Patrick said, ‘Ingrid dealt with a significant amount of rubber and compressed air last night too.'
‘And I'm sure I was responsible for the man driving the digger at the bank raid to have a heart attack,' I said unhappily.
‘Don't distress yourself about it,' Greenway said. ‘He'd had two already and the docs had told him that if he didn't lose weight and stop drinking ten pints of beer a day he wouldn't survive a third. He didn't.'
‘Do we know if the bank job was a ploy to make the Met think that was the real target and not the jewellery raid?' I asked.
‘It wasn't. They were different mobsters who largely hang out in Southend thinking for some reason that they're safe there. This is the most ambitious job they've ever attempted as they usually stick to top of the range car theft and drugs dealing. But the armed foursome were freelance, well known to us and hired for the night.
They
won't be bothering us for a while, one of them now permanently in the really warm slammer.' Greenway harrumphed with laughter. ‘As to the jewellery shop, it's under heavy, if discreet guard, but probably not many of Martino Capelli's lot are left standing to do anything even if the boss hadn't been killed, perhaps by his cousin.'
‘This really was Martino trying to reclaim his patch then,' Patrick said.
‘Oh, yes, it was a turf war all right.' Greenway consulted his computer screen. ‘Five were dead in the flat, including Martino himself, four wounded, one badly. Four were uninjured, one of whom was stuck in the window of the toilet, trying to get out, the other three either having given themselves up or stranded on the canopy over the shops. Outside at the rear, you apprehended two, Ingrid slightly wounded another and a fourth escaped. The Met think they know who he is.' He glanced at Patrick. ‘Tony Capelli was killed along with a man who appears to have been his minder. We don't yet know his name. You met them. Do you?'
‘No, he was his
new
minder,' Patrick answered. ‘The previous one tried to kill me but was clumsy and cut himself on my knife.'
The Commander made a note of this, a smile tugging his lips. Then he said, ‘There were a couple more who were arrested, with others, who were trying to escape at the front and had shinned down drain pipes. It's still in the melting pot as to who actually worked for who as it would appear that Tony Capelli had poached some of his cousin's followers.'
‘Are they talking?' I asked.
‘Some of them are. The usual thing, mostly bleating that they were threatened and coerced into doing as they were told. But that, as you know, has more than a grain of truth in it.'
‘Your plan of letting Martino Capelli out of prison a little early came off then, sir,' Patrick said quietly.
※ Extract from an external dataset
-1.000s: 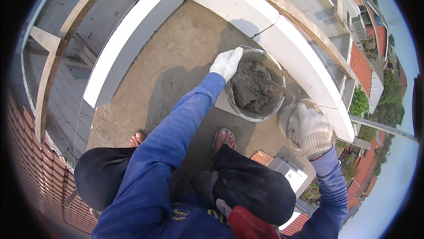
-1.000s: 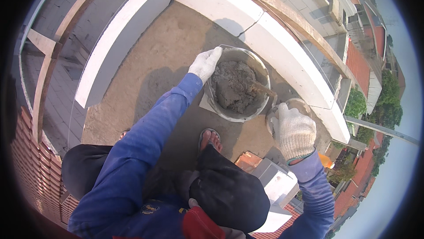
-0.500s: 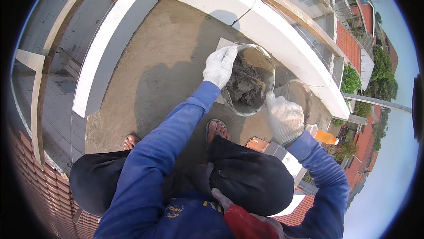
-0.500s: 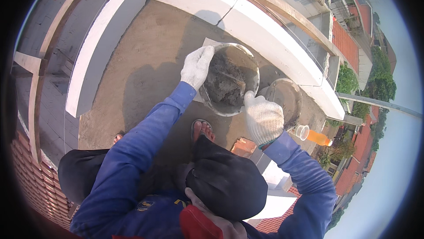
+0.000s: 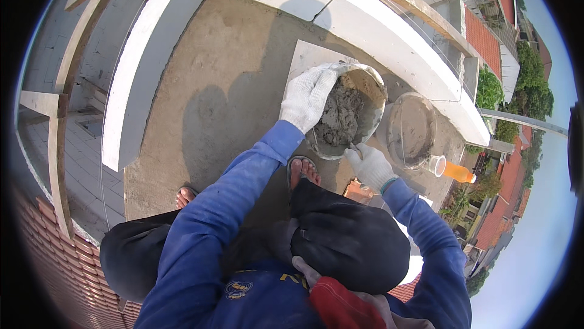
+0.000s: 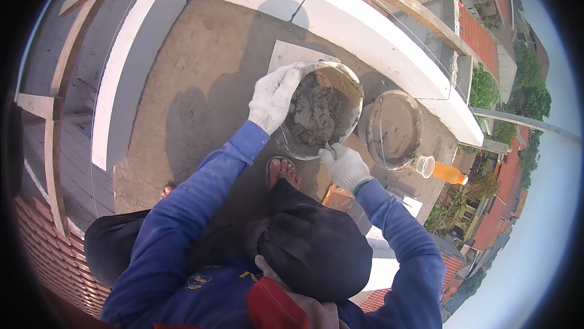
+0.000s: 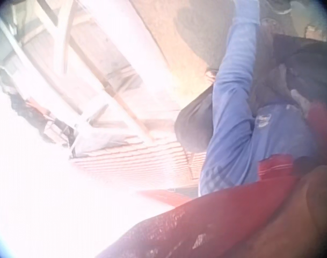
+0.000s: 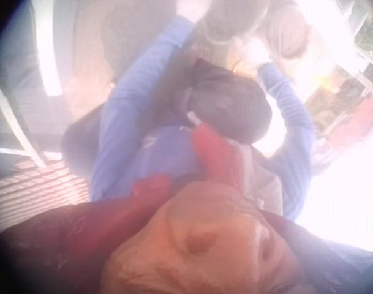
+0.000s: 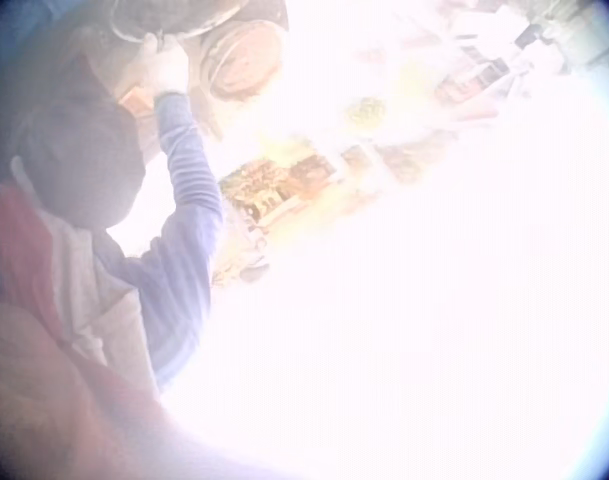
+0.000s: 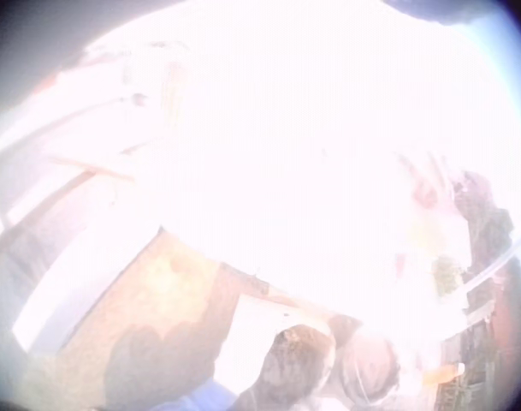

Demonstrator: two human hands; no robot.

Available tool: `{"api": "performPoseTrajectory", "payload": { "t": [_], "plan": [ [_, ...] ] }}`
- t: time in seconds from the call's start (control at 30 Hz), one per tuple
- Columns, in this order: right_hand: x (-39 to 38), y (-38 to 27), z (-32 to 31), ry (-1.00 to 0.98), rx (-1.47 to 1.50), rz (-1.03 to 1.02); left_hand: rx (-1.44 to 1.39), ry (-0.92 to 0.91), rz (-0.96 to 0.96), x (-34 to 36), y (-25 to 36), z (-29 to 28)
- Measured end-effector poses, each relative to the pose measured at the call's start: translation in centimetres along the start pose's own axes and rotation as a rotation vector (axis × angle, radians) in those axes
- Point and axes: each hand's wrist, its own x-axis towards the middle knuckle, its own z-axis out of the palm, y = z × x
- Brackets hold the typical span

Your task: The person cuts a white tile with a utility knife, then scoops cement from a bucket and applies it to the rooftop surface before placing the tile. The person repeats the process for another tile.

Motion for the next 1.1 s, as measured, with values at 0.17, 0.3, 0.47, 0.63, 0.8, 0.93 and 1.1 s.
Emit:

‘Yes, but like both of you, and despite what impression I might give, I regret the loss of life. The redeeming factor is that no members of the public or police personnel were hurt, or at least, only a constable who managed to shut his hand in a car door. A few egos might have taken a hammering though.'
And here he did laugh.
Almost all the rest of that day was taken up with the aftermath. I wrote a report of my own while Patrick went with Greenway to the two crime scenes, the Commander naturally wanting to see them for himself. After snatching a bite of lunch they went to a mortuary where Greenway, together with several other officers from the Met, was able to positively identify a couple of the bodies, the desired object of the exercise as some of the gangs' members had assumed stolen identities. All this took hours and by the time Patrick got away following another session of debriefings at HQ I was back at the hotel, having spoken to him a little earlier by phone.
‘We're on a long weekend's leave so home tomorrow,' he announced as he came through the door. ‘Are you feeling rotten again?' he went on to enquire, seeing that I was sitting on the bed with my feet up.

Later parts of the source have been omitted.